Retype word for word the lines of the data below, from the first to the one bearing "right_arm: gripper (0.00", with that one included.

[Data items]

■ ■ ■ ■

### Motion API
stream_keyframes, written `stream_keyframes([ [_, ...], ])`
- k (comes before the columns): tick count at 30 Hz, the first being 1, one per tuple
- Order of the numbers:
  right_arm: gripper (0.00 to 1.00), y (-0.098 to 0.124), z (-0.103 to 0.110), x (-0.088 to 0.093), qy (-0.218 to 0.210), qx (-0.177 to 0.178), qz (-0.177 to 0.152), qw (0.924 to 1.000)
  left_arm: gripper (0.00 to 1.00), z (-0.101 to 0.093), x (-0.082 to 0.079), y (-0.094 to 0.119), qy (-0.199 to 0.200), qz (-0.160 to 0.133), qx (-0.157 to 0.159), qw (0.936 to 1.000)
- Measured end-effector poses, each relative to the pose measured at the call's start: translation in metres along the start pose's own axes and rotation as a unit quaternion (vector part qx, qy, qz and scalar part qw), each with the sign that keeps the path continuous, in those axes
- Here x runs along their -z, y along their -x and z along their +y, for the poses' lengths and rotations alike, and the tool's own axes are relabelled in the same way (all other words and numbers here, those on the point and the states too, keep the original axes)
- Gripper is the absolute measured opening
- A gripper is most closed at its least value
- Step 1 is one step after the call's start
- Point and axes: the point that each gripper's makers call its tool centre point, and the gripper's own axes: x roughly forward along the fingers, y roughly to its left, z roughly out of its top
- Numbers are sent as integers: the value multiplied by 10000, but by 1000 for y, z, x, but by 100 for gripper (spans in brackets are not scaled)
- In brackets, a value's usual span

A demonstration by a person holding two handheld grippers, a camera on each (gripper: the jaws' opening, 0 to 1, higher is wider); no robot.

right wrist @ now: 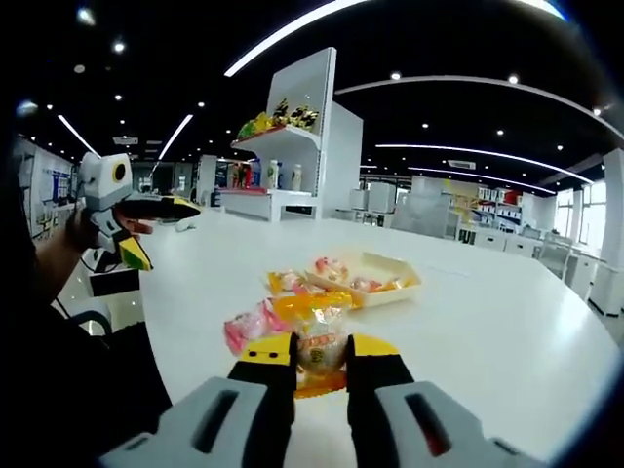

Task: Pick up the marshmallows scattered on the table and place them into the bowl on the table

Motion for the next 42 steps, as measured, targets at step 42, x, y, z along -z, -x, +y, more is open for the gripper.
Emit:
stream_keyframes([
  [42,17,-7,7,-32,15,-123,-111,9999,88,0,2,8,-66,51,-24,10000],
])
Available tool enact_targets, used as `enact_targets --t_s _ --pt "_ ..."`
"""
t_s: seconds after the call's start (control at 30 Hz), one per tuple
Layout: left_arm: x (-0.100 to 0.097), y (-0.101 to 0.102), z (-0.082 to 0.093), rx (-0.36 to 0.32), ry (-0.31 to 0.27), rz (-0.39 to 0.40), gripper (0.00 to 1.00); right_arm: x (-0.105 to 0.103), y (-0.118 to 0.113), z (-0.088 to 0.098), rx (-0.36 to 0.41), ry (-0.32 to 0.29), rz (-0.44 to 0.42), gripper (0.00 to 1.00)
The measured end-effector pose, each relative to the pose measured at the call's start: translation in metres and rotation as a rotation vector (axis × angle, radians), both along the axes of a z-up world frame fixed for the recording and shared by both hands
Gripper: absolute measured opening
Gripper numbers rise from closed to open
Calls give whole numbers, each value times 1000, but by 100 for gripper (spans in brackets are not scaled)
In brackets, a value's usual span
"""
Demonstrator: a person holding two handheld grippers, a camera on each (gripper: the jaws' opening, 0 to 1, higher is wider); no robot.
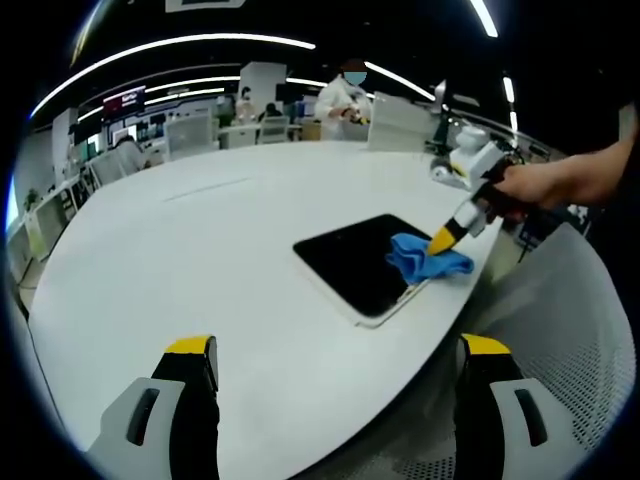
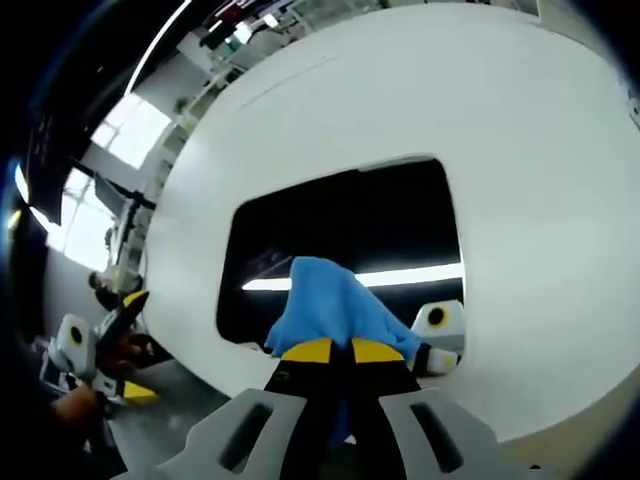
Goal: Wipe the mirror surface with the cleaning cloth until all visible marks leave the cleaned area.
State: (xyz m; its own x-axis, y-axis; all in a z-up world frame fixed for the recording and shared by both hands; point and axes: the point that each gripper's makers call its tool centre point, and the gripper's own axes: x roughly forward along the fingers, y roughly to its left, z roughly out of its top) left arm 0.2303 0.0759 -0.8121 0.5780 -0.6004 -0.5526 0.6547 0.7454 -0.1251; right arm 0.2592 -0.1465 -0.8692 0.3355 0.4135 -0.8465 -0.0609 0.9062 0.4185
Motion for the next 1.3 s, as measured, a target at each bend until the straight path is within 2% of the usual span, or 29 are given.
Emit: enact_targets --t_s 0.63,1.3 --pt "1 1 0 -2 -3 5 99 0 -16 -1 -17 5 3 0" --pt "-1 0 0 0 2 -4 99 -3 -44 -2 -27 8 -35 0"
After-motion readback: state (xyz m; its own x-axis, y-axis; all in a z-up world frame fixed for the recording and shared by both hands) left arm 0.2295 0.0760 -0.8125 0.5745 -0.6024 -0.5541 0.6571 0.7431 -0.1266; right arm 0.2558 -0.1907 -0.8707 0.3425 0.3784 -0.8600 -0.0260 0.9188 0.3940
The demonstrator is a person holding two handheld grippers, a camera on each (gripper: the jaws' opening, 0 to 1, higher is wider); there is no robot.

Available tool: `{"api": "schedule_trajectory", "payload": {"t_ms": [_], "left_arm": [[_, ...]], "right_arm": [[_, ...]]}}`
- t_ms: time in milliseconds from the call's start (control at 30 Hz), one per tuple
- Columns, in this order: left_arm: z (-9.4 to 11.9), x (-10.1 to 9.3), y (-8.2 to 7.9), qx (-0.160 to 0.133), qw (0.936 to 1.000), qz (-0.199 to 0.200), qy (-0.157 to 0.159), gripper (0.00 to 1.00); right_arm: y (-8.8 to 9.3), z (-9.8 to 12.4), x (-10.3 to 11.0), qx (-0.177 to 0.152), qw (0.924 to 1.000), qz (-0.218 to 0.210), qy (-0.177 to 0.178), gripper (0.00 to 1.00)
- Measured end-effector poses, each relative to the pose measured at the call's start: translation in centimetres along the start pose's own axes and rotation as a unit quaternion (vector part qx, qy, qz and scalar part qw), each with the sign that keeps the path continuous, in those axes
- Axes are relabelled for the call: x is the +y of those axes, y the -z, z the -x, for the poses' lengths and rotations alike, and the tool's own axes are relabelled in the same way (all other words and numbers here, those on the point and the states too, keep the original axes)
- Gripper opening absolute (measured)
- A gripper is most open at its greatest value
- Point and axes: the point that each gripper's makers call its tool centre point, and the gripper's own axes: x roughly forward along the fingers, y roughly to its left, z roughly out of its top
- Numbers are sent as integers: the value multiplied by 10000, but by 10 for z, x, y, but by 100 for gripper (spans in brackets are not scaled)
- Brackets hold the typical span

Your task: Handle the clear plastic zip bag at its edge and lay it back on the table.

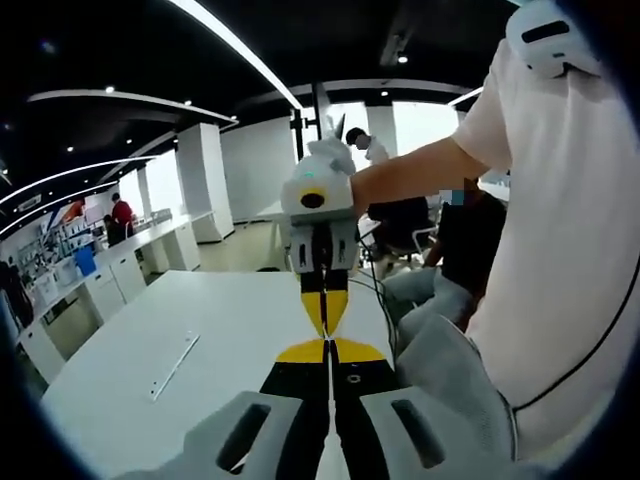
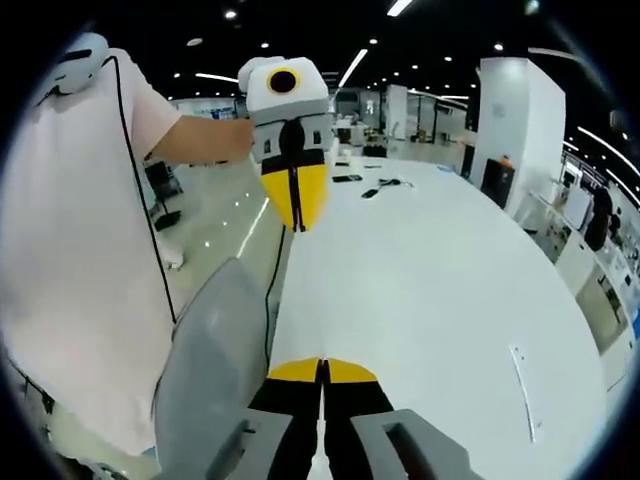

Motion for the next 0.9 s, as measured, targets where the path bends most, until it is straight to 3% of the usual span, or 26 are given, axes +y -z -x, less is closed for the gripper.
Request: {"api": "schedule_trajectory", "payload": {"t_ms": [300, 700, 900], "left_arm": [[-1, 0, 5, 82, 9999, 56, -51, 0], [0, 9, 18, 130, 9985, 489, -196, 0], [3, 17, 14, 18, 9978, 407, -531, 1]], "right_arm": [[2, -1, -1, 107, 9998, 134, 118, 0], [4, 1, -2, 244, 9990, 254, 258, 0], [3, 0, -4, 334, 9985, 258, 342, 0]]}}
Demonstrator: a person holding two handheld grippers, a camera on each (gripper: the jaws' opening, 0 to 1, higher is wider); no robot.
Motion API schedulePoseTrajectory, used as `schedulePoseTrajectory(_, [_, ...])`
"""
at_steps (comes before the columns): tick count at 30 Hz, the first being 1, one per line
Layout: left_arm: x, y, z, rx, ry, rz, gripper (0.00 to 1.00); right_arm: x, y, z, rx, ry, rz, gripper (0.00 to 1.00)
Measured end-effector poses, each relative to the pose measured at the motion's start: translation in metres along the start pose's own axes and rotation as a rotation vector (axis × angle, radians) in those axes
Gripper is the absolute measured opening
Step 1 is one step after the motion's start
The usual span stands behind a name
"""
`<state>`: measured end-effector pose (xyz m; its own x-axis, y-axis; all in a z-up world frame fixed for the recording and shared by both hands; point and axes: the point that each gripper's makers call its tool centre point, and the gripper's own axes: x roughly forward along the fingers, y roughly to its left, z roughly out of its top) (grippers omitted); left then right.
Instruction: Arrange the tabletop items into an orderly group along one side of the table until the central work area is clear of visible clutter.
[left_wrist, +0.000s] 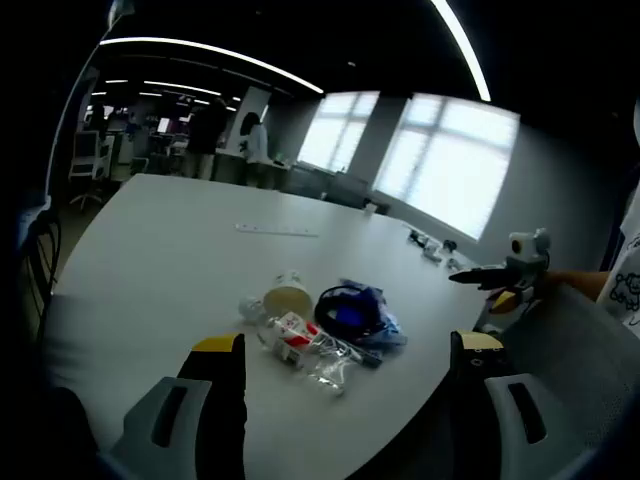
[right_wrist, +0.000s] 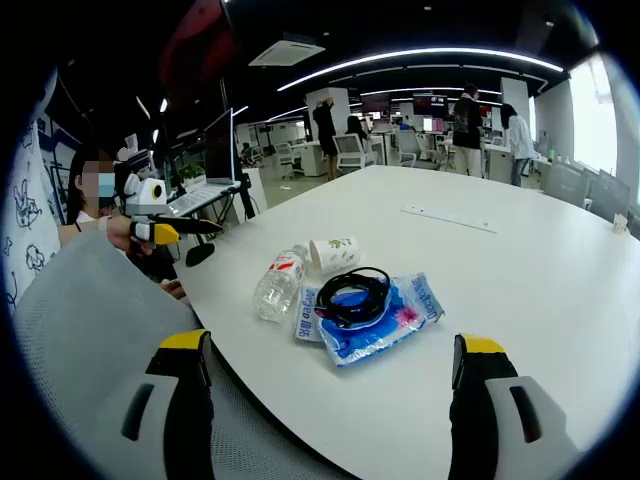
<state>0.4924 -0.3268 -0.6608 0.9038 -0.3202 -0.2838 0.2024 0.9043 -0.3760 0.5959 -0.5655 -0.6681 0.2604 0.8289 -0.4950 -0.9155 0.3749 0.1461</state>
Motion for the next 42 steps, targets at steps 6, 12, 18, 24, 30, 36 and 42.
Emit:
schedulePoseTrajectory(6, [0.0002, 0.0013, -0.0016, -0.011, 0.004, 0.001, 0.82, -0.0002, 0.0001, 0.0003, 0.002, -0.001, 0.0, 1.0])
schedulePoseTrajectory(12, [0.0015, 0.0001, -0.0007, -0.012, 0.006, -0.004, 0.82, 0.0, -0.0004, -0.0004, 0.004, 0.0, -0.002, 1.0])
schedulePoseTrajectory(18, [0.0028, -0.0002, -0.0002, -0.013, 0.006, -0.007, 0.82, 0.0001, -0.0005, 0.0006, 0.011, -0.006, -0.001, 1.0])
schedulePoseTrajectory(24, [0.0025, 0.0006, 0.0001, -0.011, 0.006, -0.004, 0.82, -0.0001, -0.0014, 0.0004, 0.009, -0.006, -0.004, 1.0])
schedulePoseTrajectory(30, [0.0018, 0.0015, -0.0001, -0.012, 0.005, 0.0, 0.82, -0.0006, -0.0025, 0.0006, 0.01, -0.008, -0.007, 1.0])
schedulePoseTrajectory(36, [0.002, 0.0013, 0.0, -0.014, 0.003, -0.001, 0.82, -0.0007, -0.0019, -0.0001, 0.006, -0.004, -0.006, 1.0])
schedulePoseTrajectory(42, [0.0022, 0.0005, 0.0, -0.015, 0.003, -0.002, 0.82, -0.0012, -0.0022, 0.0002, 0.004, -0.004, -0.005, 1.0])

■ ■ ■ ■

### Final answer:
### Motion API
stream_keyframes, written `stream_keyframes([ [_, ...], ])`
- k (comes before the columns): tick count at 30 Hz, the first being 1, one per tuple
- Order of the numbers:
  right_arm: gripper (0.00 to 1.00), y (-0.098 to 0.124), z (-0.103 to 0.110), x (-0.088 to 0.093), qy (-0.218 to 0.210), qx (-0.177 to 0.178), qz (-0.177 to 0.152), qw (0.924 to 1.000)

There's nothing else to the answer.